Man-machine co-driving is the only way for the development of intelligent vehicles. As a key part of implementing high-quality automated driving. the driving decision-making determines the safety and rationality of automated driving of the commercial vehicles in the process of man-machine co-driving. In the actual traffic environment, in addition to ensure the ability to avoid driving dangers, the ideal automated driving decision-making should also have certain “social intelligence” attributes, that is, understanding the reactions of surrounding human drivers in different situations and making the corresponding “optimal” decisions. However, the existing automated driving policies of the commercial vehicles ignore the “social intelligence” in the driving logic, and their decision-making ability is difficult to match that of human drivers, thereby leading to the mismatch between automated driving vehicles and human drivers, and even to the conflict between automated vehicles and human drivers. The output non-humanoid dangerous driving policies will cause disastrous consequences. Therefore, in the man-machine co-driving environment, how to learn the driving behaviors of excellent drivers, construct a highly humanoid level safe driving decision-making strategy, and ensure the driving safety of automated driving commercial vehicles are the key issues to be solved at present.

In order to solve the above problems, the present disclosure provides a safe driving decision-making method with highly humanoid level for heavy trucks, heavy trucks and other automated driving commercial vehicles. Firstly, multi-source information on driving behaviors in typical traffic scenarios are collected synchronously, and an expert trajectory data set representing driving behaviors of excellent drivers is constructed. Secondly, the driving behaviors of excellent drivers are simulated by utilizing the generative adversarial imitation learning (GAIL) algorithm, in a comprehensive consideration of influences of factors such as the forward collision, the backward collision, the transverse collision, the vehicle roll stability and the driving smoothness and comfort on the driving safety, a generator and a discriminator are constructed by utilizing the proximal policy optimization algorithm and the deep neural network respectively, and further a safe driving decision-making model with highly humanoid level is established. Finally, the safe driving decision-making model is trained to obtain safe driving policies under different driving conditions and to implement an output of an advanced decision-making for the automated driving commercial vehicles. The method provided in the present disclosure is capable of simulating the driving intentions of the excellent human drivers, providing more reasonable and safe driving policies for the automated driving commercial vehicles, and effectively guaranteeing the driving safety of the automated driving commercial vehicles. The technical route of the present disclosure is as illustrated in FIG. 1, and the specific steps are as follows.

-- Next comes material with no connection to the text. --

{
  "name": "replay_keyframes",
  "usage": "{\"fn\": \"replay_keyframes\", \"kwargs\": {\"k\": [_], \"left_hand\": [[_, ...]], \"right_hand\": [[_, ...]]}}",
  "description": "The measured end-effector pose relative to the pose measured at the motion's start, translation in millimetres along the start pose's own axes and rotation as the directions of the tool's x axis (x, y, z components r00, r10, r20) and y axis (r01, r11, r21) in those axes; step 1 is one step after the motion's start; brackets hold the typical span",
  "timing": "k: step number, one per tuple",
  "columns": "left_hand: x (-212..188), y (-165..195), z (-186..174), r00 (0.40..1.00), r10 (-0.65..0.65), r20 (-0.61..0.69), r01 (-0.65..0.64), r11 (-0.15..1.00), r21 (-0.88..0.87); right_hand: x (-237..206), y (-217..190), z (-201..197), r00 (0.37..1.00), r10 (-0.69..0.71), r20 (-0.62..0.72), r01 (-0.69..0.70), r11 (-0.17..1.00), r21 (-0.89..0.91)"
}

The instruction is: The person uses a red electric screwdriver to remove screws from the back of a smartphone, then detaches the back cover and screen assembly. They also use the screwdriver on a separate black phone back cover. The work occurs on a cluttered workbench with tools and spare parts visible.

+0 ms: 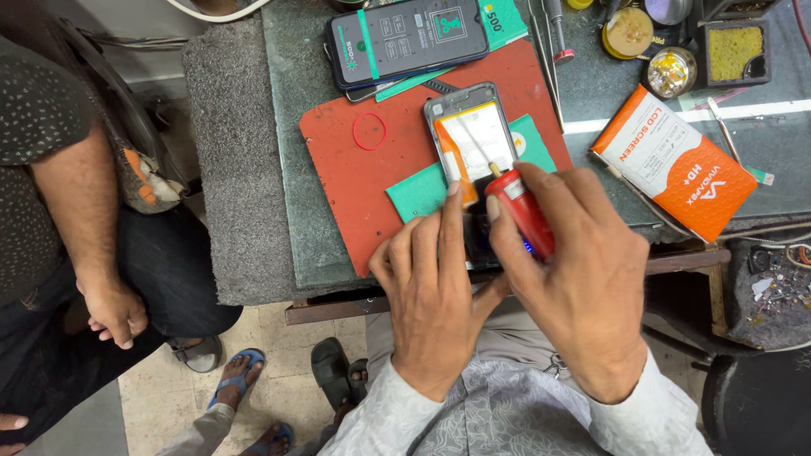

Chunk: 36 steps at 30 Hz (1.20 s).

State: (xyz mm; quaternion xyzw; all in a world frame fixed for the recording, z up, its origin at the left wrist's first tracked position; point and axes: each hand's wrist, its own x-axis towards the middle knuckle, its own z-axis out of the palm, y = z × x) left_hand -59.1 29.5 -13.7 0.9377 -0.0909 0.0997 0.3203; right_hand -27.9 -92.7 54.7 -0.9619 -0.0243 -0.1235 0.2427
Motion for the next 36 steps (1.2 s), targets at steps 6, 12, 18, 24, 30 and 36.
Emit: {"fn": "replay_keyframes", "kwargs": {"k": [6, 12, 18, 24, 30, 36], "left_hand": [[17.9, -25.8, -16.0, 1.000, 0.016, 0.013, -0.016, 0.999, -0.029], [42.2, -38.5, -16.1, 0.993, 0.113, 0.042, -0.110, 0.992, -0.063], [48.8, -36.0, -11.1, 0.992, 0.109, 0.056, -0.104, 0.991, -0.090], [50.0, -34.4, -10.4, 0.991, 0.113, 0.068, -0.106, 0.989, -0.100], [51.8, -30.2, -7.4, 0.989, 0.125, 0.074, -0.119, 0.989, -0.083], [53.9, -29.0, -3.5, 0.990, 0.116, 0.077, -0.110, 0.991, -0.075]], "right_hand": [[-3.2, 0.0, 2.5, 0.999, 0.012, 0.039, -0.013, 1.000, 0.024], [-2.7, 2.5, 1.8, 0.998, -0.003, 0.062, 0.001, 0.999, 0.036], [-0.9, 10.4, 3.0, 0.994, -0.002, 0.106, -0.001, 1.000, 0.030], [1.0, 15.9, -0.9, 0.990, -0.053, 0.128, 0.051, 0.998, 0.025], [0.4, 23.2, -5.8, 0.986, -0.051, 0.156, 0.046, 0.998, 0.036], [-0.5, 31.7, -8.6, 0.987, -0.066, 0.149, 0.062, 0.998, 0.031]]}}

In Step 1, the expert trajectory data set representing the driving behaviors of the excellent drivers is constructed.

In order to construct safe driving decision-making policies for the automated driving commercial vehicles with highly humanoid level, the driving behaviors of the excellent drivers under different driving conditions should be learned. Firstly, heterogeneous multi-sensor information from typical traffic scenes are collected in a time-space global unified coordinate system; secondly, the expert trajectory data set representing the driving behaviors of the excellent drivers are constructed by utilizing the above data.

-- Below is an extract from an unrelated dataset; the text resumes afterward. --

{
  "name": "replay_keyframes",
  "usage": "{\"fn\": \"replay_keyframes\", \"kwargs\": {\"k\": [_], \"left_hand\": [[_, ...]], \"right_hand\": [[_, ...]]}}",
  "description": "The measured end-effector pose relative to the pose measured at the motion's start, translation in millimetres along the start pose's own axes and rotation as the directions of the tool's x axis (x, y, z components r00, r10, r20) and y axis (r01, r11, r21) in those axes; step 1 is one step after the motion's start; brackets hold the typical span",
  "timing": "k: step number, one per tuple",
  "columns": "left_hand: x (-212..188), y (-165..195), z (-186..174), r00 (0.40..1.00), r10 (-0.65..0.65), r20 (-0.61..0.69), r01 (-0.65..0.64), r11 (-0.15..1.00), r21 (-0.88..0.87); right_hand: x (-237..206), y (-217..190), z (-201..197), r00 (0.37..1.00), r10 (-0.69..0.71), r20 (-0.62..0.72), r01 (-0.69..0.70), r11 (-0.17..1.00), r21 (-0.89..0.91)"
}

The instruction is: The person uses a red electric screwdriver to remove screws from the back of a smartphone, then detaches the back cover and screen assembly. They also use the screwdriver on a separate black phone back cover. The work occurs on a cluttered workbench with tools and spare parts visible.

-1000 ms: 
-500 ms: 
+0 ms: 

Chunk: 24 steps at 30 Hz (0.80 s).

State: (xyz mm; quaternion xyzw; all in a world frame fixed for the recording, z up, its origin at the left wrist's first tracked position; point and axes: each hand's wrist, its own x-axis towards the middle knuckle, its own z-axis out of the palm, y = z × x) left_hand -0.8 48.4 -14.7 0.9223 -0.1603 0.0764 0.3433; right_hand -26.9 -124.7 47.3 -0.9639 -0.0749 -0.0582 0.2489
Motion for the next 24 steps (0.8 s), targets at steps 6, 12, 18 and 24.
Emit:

In view of the road driving environment in China, in a safe driving stage, data on various typical driving behaviors of the excellent drivers, including the lane change, the lane keeping, the vehicle following, the overtaking, the acceleration and the deceleration are collected and processed, to obtain heterogeneous descriptive description data for the various driving behaviors, including: position information, speed information, acceleration information, yaw rates, steering wheel angles, accelerator pedal openings, and brake pedal openings of the commercial vehicles (automated driving vehicles), as well as relative distances, relative speeds and relative accelerations from surrounding vehicles.

In Step 2, the safe driving decision-making model with highly humanoid level is established.

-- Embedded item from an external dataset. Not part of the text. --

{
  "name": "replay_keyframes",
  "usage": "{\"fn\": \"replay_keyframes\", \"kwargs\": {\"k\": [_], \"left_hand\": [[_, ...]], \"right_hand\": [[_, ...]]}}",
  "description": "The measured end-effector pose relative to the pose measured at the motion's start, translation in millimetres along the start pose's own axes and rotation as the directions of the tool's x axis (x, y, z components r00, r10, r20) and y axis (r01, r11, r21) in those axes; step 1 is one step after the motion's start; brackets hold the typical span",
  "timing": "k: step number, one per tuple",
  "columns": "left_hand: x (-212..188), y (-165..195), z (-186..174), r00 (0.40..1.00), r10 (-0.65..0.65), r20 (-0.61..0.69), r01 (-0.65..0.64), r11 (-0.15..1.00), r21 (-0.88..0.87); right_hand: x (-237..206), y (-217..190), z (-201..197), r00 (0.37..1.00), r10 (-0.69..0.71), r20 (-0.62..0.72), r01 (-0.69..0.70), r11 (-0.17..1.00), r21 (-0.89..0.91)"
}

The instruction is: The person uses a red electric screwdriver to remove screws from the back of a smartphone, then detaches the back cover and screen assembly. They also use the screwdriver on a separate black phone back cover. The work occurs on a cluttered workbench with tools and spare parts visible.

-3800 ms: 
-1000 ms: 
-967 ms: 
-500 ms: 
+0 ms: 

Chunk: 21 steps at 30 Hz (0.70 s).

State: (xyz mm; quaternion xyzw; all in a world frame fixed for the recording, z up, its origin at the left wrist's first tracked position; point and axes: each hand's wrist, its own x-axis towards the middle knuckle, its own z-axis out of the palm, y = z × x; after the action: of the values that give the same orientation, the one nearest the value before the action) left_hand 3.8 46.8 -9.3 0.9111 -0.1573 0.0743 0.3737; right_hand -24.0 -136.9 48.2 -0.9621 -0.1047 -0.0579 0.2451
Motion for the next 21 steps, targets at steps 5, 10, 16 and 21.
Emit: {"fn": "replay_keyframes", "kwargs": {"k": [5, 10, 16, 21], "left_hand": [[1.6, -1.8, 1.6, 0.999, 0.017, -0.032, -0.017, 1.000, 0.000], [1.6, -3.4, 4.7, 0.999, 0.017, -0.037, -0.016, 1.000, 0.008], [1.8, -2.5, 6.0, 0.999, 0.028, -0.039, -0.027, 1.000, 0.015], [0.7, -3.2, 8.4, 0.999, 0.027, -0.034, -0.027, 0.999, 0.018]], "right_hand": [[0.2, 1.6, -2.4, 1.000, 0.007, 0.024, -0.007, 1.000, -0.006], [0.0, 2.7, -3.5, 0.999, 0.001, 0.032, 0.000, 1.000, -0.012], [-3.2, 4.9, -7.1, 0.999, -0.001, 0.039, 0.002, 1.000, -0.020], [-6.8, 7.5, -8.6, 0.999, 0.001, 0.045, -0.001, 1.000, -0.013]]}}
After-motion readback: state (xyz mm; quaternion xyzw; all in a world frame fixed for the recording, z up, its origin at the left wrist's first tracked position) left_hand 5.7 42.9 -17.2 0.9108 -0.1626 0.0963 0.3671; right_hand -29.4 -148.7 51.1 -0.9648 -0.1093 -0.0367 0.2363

The Imitative learning mainly includes three kinds of methods, namely, the behavioral cloning, the reverse reinforcement learning and the generative adversarial imitation learning. The behavior cloning is to learn the mapping of state to action from a large number of sample data through a supervised learning. This kind of method is relatively simple and effective in some scenarios, but it is always affected by a state drift. Once encountering states that do not appear in the expert trajectory, it will cause significant errors. Reverse reinforcement learning is a method of learning a return function from expert trajectories and utilizing the return function for strategy estimation. This kind of method avoids the problem of a single step decision error accumulation in behavioral cloning methods, but it has some disadvantages such as a high calculation cost, easy to cause an overfitting.

The generative adversarial imitation learning (GAIL) combines the ideas of reinforcement learning and generative adversarial imitation learning, and avoids the difficulty of defining a complete reward function manually by directly learning policies from expert experience, which has certain advantages in improving the effectiveness and reliability of driving decision making. Therefore, the driving behaviors of excellent drivers are simulated by utilizing the generative adversarial imitation learning algorithm in the present disclosure, and the safe driving decision-making model of the automated driving commercial vehicles is constructed, the specific steps are as follows.

In Sub-step 1, the generator network is established.

In order to learn excellent driving behaviors under different driving conditions and generate driving policies as close as possible to the decisions of excellent drivers, a generator is constructed by utilizing the proximal policy optimization algorithm in the present disclosure. Considering that the proximal policy optimization (PPO) algorithm combines advantages of the advantage actor critic (A2C) and the trust region policy optimization (TRPO) algorithm, and avoids an excessive updating by a clipping method, which can effectively improve the convergence speed and stability of generator network. Therefore, the PPO algorithm is adopted in the present disclosure to construct the generator.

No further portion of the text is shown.